**Aim of the exercise**
Reproduce exactly, and only, the lines below from the one containing "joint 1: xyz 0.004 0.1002" through the one containing "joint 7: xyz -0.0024".

**Data segment**
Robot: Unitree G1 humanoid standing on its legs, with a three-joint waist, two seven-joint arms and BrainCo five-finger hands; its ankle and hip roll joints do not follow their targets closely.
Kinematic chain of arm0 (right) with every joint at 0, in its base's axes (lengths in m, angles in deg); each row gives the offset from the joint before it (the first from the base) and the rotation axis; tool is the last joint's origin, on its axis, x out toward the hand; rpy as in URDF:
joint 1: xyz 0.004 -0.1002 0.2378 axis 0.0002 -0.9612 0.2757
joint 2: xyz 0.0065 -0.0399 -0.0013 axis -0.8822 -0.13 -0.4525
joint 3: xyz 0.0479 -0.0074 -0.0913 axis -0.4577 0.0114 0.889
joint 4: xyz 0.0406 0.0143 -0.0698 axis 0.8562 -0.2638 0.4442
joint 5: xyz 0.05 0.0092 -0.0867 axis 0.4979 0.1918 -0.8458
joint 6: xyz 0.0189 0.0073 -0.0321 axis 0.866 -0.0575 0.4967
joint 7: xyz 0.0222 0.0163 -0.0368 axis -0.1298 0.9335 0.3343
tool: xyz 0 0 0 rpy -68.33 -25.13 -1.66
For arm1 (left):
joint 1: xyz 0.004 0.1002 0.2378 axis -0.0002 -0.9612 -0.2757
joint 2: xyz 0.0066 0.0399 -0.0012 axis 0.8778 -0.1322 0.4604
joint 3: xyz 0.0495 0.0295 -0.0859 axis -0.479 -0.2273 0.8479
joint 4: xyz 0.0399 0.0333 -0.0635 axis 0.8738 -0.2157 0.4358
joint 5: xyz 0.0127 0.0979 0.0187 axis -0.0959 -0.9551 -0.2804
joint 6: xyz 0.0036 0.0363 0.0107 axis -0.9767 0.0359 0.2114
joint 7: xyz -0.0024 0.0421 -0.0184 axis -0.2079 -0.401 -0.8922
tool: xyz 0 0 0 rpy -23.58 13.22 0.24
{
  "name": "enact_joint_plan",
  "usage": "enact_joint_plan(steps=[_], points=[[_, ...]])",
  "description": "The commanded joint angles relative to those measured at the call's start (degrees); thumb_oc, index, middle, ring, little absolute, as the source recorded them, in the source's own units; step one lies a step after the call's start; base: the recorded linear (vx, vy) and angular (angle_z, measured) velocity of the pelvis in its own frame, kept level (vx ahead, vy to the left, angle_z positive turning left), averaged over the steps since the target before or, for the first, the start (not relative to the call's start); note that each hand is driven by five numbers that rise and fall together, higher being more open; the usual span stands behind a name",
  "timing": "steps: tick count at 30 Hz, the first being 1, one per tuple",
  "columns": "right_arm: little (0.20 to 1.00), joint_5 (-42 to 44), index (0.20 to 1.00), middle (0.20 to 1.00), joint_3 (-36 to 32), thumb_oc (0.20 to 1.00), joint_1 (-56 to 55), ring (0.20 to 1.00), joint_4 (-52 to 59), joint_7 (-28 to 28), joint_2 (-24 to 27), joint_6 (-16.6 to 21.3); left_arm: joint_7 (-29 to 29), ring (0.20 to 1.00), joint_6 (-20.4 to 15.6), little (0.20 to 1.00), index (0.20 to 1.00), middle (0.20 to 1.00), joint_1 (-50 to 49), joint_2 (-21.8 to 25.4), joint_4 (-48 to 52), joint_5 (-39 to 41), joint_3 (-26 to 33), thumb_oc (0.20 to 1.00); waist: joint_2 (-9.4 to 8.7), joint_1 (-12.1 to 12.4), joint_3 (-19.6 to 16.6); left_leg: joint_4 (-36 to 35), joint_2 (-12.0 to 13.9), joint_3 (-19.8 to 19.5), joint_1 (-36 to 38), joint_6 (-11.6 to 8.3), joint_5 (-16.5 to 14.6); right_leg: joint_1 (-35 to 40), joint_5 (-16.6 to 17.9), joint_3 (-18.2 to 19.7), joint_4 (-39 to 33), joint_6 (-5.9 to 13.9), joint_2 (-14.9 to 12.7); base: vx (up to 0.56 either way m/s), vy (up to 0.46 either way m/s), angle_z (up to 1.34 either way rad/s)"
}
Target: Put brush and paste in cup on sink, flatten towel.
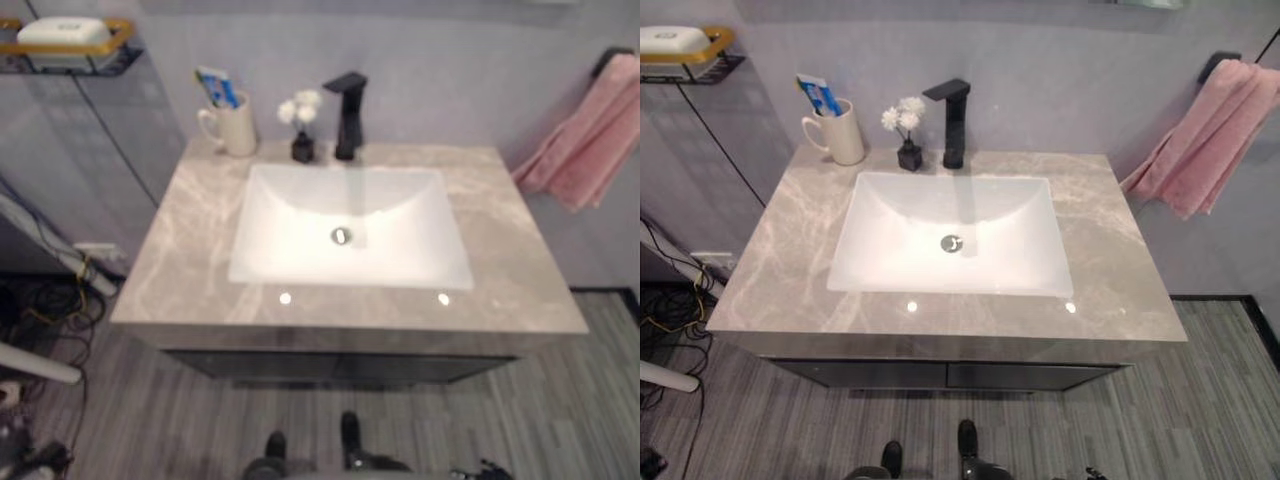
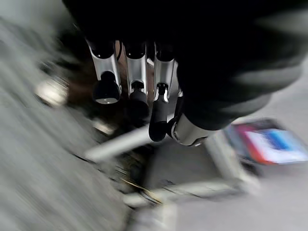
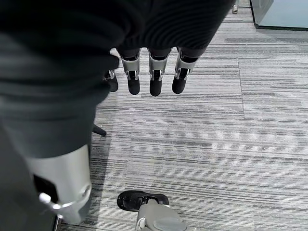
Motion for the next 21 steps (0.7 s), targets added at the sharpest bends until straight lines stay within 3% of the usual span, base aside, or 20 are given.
enact_joint_plan(steps=[1, 3, 4, 5, 6, 8, 12, 16, 21], points=[[1.000, -1.9, 1.000, 1.000, 3.5, 1.000, 1.1, 1.000, -0.3, -1.8, -0.8, 0.0, 1.2, 0.200, 5.9, 0.200, 0.200, 0.200, 2.1, 0.0, -9.4, -7.2, -5.7, 0.200, -0.67, -1.4, 1.5, 1.0, -0.8, 1.1, 5.5, 1.93, -5.3, -1.5, -7.1, 1.0, 8.9, 6.13, -4.0, 0.03, 0.044, -0.09], [1.000, -2.0, 1.000, 1.000, 3.6, 1.000, 1.2, 1.000, -0.4, -1.6, -0.9, -0.2, 2.6, 0.247, 7.7, 0.247, 0.247, 0.247, 2.2, -1.4, -11.8, -7.9, -6.9, 0.247, -0.40, -1.8, 1.4, 1.0, -0.9, 1.2, 6.0, 1.97, -5.4, -1.5, -7.3, 1.2, 9.3, 6.13, -3.8, 0.03, 0.035, -0.07], [1.000, -3.0, 1.000, 1.000, 3.9, 1.000, 1.0, 1.000, -0.8, -1.2, -0.9, -0.8, 5.7, 1.000, 11.4, 1.000, 1.000, 1.000, 2.0, -4.5, -16.5, -16.7, -12.1, 1.000, -0.03, -2.7, 0.9, 1.0, -0.9, 1.5, 6.8, 2.12, -5.8, -1.0, -7.4, 1.3, 9.3, 6.07, -3.5, 0.04, 0.023, -0.02], [1.000, -3.0, 1.000, 1.000, 3.9, 1.000, 1.0, 1.000, -0.8, -1.2, -0.9, -0.8, 5.7, 1.000, 11.4, 1.000, 1.000, 1.000, 2.0, -4.5, -16.5, -16.7, -12.1, 1.000, -0.03, -2.7, 0.9, 1.0, -0.9, 1.5, 6.8, 2.12, -5.8, -1.0, -7.4, 1.3, 9.3, 6.07, -3.5, 0.08, 0.051, -0.05], [1.000, -4.8, 1.000, 1.000, 4.5, 1.000, 1.5, 1.000, -1.0, -0.9, -0.7, -1.4, 8.0, 1.000, 13.3, 1.000, 1.000, 1.000, 2.1, -7.4, -18.4, -26.0, -18.7, 1.000, 0.26, -3.4, 0.1, 1.0, -1.0, 2.1, 7.6, 2.41, -6.4, -0.5, -7.3, 1.7, 9.0, 6.15, -3.2, 0.06, 0.037, -0.04], [1.000, -5.7, 1.000, 1.000, 5.1, 1.000, 1.8, 1.000, -1.1, -0.7, -0.4, -1.6, 10.1, 1.000, 13.9, 1.000, 1.000, 1.000, 2.3, -9.7, -18.3, -31.7, -23.9, 1.000, 0.31, -4.1, -0.5, 1.0, -1.0, 2.6, 8.1, 2.59, -6.8, -0.1, -7.1, 2.1, 8.8, 6.28, -2.8, 0.06, 0.036, -0.15], [1.000, -5.6, 1.000, 1.000, 5.8, 1.000, 2.5, 1.000, -0.9, -0.5, -0.1, -1.8, 11.5, 1.000, 13.5, 1.000, 1.000, 1.000, 3.9, -11.4, -15.1, -32.1, -28.0, 1.000, 0.16, -4.6, -0.4, 1.0, -0.9, 3.0, 8.7, 3.00, -7.0, -0.5, -7.3, 3.5, 9.4, 6.12, -1.8, 0.01, 0.012, -0.36], [1.000, -5.7, 1.000, 1.000, 7.2, 1.000, 3.0, 1.000, -1.6, -0.4, -0.2, -2.2, 11.9, 1.000, 12.7, 1.000, 1.000, 1.000, 6.1, -11.2, -11.2, -31.8, -32.1, 1.000, -1.64, -4.6, 0.2, 5.6, -2.0, 0.8, 6.3, 3.65, -8.7, -0.7, -6.9, 6.4, 8.9, 5.74, -0.7, -0.02, 0.008, -0.20], [1.000, -5.8, 1.000, 1.000, 6.6, 1.000, 3.4, 1.000, -1.7, -1.0, 0.5, -2.3, 11.2, 1.000, 12.2, 1.000, 1.000, 1.000, 8.6, -9.9, -8.0, -33.9, -35.8, 1.000, -2.17, -5.3, 1.4, 8.5, -2.8, 1.6, 3.4, 4.27, -9.7, -1.8, -6.5, 8.0, 9.4, 6.14, -1.5, -0.07, 0.076, -0.33]])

**Reply**
joint 1: xyz 0.004 0.1002 0.2378 axis -0.0002 -0.9612 -0.2757
joint 2: xyz 0.0066 0.0399 -0.0012 axis 0.8778 -0.1322 0.4604
joint 3: xyz 0.0495 0.0295 -0.0859 axis -0.479 -0.2273 0.8479
joint 4: xyz 0.0399 0.0333 -0.0635 axis 0.8738 -0.2157 0.4358
joint 5: xyz 0.0127 0.0979 0.0187 axis -0.0959 -0.9551 -0.2804
joint 6: xyz 0.0036 0.0363 0.0107 axis -0.9767 0.0359 0.2114
joint 7: xyz -0.0024 0.0421 -0.0184 axis -0.2079 -0.401 -0.8922

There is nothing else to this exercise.